回忆起往事,闻灼抬起手臂,很自然地轻拥住她的身子,感慨道:“楹儿一贯清冷孤高,我想尽了法子,都无法讨得你的欢心,更不必说等到你自己愿意的那一刻。”
扶楹有些惭愧地低下了头。原来,他对自己的一切心思皆心知肚明。
“初次见面,你多么温润如玉,怀瑾握瑜,在我心中深深扎下了根。然而……”
她刻意顿了顿,撇了撇嘴用撒娇的语气说道:“再度见了面,你却要杀我,这怎能怨我对你一直耿耿于怀呢?”
“是我不好。”
闻灼眉心微微颤抖,拥紧了她的身子,下颌轻抵在她的头顶,柔情缱绻。
“我自幼身边不乏各种女子环绕,册封亲王之后,更是多了不少追名逐利、趋之若鹜的莺莺燕燕。然而除了你,这世间再无一人能让我动心。”
“在你的宅邸中,我对你说的话皆是真心,绝无半句虚言。后来,误以为你葬身火海之后,我对凑到身边的女子更是厌烦不已。”
闻灼说着说着,停顿片刻,观察了下扶楹的反应,见她并未流露出任何排斥的神情,这才继续说。
“况且,当时我只想尽快解决掉衔青殿里遇刺的麻烦事,所以才会对藏在屏风后的你那般不耐,恶劣至极,害你受了不少惊吓。”
扶楹张了张口,见闻灼一脸凝重,实在认真,故而将嘴边的话咽了下去。
闻灼缓缓说道:“你那时提出了不少条件,我想着,前不久已在太后懿旨下娶了萧云裳,既然纳你进门有利可图,那么再添上一位夫人也无妨。”
“所以对你来说,迎女子入府,只是达成某些目的的手段么?”
扶楹扬起脸直视着他,想到当今圣上在贞懿皇后去世后,仍有后宫佳丽三千,眼瞳不禁微微颤抖着。

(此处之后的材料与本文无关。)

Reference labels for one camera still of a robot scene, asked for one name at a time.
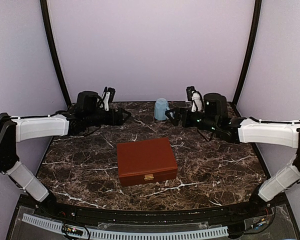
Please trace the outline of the brown jewelry box cream lining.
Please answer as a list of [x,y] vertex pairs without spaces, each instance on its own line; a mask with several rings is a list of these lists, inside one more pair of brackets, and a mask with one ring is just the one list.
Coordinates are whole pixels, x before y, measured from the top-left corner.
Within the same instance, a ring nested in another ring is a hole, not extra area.
[[167,137],[119,143],[118,177],[123,187],[173,180],[178,165]]

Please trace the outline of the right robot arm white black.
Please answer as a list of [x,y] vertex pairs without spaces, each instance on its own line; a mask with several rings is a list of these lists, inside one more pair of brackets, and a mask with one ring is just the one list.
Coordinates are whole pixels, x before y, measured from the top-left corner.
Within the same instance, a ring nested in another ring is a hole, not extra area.
[[193,87],[187,90],[191,108],[167,108],[165,116],[177,126],[195,127],[211,132],[228,143],[263,143],[296,149],[296,154],[274,176],[261,183],[245,205],[245,213],[256,217],[265,203],[300,182],[300,120],[271,121],[254,117],[228,116],[227,99],[219,93],[201,95]]

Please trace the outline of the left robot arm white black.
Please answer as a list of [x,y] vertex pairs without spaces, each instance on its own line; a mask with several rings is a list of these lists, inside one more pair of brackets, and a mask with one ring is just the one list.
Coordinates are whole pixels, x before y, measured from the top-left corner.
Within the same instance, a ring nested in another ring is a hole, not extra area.
[[76,136],[89,127],[121,126],[131,113],[125,109],[110,108],[115,89],[106,87],[101,95],[82,91],[74,106],[53,114],[35,116],[10,116],[0,114],[0,174],[8,175],[35,201],[50,218],[61,213],[53,193],[20,161],[17,143],[37,138]]

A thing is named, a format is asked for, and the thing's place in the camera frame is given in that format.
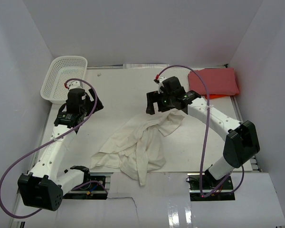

“我阿娘年长我阿爹四岁,且阿娘貌似曾经有过一段婚事……然而,我阿爹却认准了她,无论我祖父祖母怎么反对都无用,执意娶她做唯一的妻子。”
“楹儿,我当时并不知晓你还活着,也不知衔青殿遇见的女子是你。”
闻灼浓眉微蹙,心底不免有些痛楚:“若是知道,我又怎会不娶你为王妃、舍得让你屈居侧室呢?一切都是我的错……”
“我知道了。”
扶楹微微颔首,眼底闪烁着释然的光芒。
“雪熄,我并不在乎什么位分,只是有些难以接受你同时纳两位夫人入门。”
闻灼记得扶楹曾经说过,只愿与郎君彼此互为连理,白首到老,绝不答允夫君妻妾成群。
扶楹迫于无奈入了他王府,与萧云裳一起作为他的侧室,与他平日相处,也不知是何种悲戚难耐的心境……
“楹儿放心,以后绝对不会。”
他心中苦涩弥漫,轻抚着她的后背,言语笃定而有力。
闻灼并未告诉扶楹,自己已在班师回朝后不久,便向皇上提及册立扶楹为卫王妃之事。
他性命垂危,在御医束手无策之时,多亏有扶楹倾力相救,自己才能死里逃生。
历经过此番生死劫难,他更是认清了自己的内心,如若不能娶扶楹为妻,他便终身不再娶妻纳妾。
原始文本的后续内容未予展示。